Since i’m using a quadro FX 4600, the compute capibility is 1.0, and the limitation for the size of a bloc is 512 and for the grid 65535 for each dimension.
When I increase the size of my blocks I have the error cudaError_enum.
This is certainly related to a problem concerning the shared memory, since I’m using the size of my blocks to determine the size that will be occupied in shared memory :
At most my block dimension are equal to (17,17) which corresponds to a number of 289 (<512) threads ber block.
And the grid size for each dimension is (17408,13056) (<65535).
#define U16 unsigned short int
//Shared memory
__shared__ float disp_sdata[block_size_x][block_size_y]; // shared memory for the disparity map
__shared__ U16 colorR_sdata[block_size_x][block_size_y];
__shared__ U16 colorG_sdata[block_size_x][block_size_y];
__shared__ U16 colorB_sdata[block_size_x][block_size_y];
So this means that i’m using
- sizeof(float)block_size_xblock_size_y + 3*sizeof(unsigned short int)block_size_xblock_size_y
which is equal to
4*289 + 3*1*289= <b>2023 bytes </b>
I also read in the sticky note that the built-in variables are using 16 bytes in shared memory.
As for the kernel parameters, i use the following :
float* d_idata, size_t pitch_in,
U16 * d_RGBmap,
float* d_odata, size_t pitch_out,
unsigned int width, unsigned int height
Since the size of a pointer is the size of an address (4) as well as the size of size_t and the size of int, the parameters are using 4*7=28 bytes.
So the grand total is
2023+16+28=2067 bytes this is quite far from the limitation for shared memory which is equal to 16kbytes.

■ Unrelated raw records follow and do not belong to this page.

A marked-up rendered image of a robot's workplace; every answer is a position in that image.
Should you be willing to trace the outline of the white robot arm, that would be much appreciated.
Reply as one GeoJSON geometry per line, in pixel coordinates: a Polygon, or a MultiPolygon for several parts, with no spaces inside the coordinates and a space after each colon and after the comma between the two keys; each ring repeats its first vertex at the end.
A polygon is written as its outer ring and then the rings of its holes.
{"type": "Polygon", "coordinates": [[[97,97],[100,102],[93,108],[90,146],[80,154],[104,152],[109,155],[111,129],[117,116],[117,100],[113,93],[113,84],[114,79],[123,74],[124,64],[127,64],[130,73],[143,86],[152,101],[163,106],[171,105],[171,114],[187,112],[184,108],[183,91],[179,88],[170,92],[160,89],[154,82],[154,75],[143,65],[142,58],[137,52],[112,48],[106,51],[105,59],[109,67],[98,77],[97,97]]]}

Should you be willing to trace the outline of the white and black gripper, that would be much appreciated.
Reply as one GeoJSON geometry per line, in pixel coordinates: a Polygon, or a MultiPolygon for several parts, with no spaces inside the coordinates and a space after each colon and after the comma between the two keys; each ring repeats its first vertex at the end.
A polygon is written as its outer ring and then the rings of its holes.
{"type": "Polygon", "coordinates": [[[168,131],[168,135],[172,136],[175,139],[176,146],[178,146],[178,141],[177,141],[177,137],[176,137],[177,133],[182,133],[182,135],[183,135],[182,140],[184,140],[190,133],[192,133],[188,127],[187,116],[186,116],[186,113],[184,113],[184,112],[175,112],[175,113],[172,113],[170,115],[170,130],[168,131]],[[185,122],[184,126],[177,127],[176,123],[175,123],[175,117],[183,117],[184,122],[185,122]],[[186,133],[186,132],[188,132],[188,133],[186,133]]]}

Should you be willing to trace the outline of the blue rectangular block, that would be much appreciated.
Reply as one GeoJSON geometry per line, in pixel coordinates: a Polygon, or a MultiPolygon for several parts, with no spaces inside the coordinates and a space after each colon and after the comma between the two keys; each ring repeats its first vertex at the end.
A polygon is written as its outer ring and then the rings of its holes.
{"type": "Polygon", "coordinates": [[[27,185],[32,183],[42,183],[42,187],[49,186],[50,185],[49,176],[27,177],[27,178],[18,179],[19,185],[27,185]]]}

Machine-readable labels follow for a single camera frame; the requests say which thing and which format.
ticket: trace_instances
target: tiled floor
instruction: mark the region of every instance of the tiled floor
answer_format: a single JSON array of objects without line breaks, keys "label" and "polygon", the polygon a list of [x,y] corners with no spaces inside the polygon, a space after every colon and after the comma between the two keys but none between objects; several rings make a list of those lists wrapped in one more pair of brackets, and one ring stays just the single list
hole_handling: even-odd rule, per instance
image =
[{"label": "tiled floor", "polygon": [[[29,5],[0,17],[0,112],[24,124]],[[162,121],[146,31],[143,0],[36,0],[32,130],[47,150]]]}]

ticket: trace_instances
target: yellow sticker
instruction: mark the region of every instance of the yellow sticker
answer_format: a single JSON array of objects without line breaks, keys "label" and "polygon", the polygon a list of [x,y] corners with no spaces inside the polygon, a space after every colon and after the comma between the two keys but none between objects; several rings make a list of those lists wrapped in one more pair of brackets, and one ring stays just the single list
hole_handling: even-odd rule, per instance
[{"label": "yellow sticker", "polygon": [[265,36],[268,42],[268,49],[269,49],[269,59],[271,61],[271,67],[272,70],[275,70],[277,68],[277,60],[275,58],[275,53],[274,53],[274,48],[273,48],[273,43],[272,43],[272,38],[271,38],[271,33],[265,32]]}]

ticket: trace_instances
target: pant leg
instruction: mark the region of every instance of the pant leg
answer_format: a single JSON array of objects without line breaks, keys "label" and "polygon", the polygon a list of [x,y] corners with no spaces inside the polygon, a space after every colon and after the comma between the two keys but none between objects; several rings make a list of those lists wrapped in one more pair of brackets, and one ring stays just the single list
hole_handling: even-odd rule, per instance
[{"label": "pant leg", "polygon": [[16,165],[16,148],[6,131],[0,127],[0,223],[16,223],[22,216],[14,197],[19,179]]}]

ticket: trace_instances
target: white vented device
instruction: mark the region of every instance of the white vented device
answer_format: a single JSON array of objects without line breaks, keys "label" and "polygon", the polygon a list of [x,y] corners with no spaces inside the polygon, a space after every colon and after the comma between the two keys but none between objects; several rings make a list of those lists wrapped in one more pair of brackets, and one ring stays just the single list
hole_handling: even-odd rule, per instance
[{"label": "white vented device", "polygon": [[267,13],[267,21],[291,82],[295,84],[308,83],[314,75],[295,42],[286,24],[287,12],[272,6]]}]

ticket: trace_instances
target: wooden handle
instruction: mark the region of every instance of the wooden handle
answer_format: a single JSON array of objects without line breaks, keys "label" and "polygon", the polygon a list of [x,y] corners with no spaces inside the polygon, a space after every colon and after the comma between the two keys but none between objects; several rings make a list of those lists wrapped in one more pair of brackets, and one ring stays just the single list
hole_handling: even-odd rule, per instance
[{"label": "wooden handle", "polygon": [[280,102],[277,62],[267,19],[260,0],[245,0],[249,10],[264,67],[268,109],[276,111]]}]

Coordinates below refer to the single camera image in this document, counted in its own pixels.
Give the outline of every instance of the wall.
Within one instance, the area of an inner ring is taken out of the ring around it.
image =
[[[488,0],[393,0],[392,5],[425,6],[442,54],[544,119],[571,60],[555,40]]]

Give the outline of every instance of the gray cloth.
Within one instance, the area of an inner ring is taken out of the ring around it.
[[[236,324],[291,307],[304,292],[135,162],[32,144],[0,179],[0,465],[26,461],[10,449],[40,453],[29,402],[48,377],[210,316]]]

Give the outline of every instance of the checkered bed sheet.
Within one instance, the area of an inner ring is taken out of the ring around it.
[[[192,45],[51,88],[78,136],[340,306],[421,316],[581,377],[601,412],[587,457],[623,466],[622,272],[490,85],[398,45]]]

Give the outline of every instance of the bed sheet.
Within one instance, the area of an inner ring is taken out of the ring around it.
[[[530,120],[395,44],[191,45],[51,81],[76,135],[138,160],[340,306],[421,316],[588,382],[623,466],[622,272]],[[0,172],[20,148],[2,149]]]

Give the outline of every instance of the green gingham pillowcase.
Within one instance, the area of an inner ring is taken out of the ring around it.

however whenever i use a block size of (18,18), which corresponds to (324 threads/block) a size of 2312 kbytes in shared memory, I get the error cudaError_enum. And i don’t understand why…
Is there something else that i’m forgetting ?
Does anybody else already had that kind of trouble before ?
I’m pretty sure that this is related to shared memory issues since i’ve gone through some topics inthe Nvidia forum that made very clear that there was a link between the error “cudaError_enum” and shared memory. Moreover the size of my blocks is the only parameters that i’m changing, before the error occcurs, so it definitely comes from here.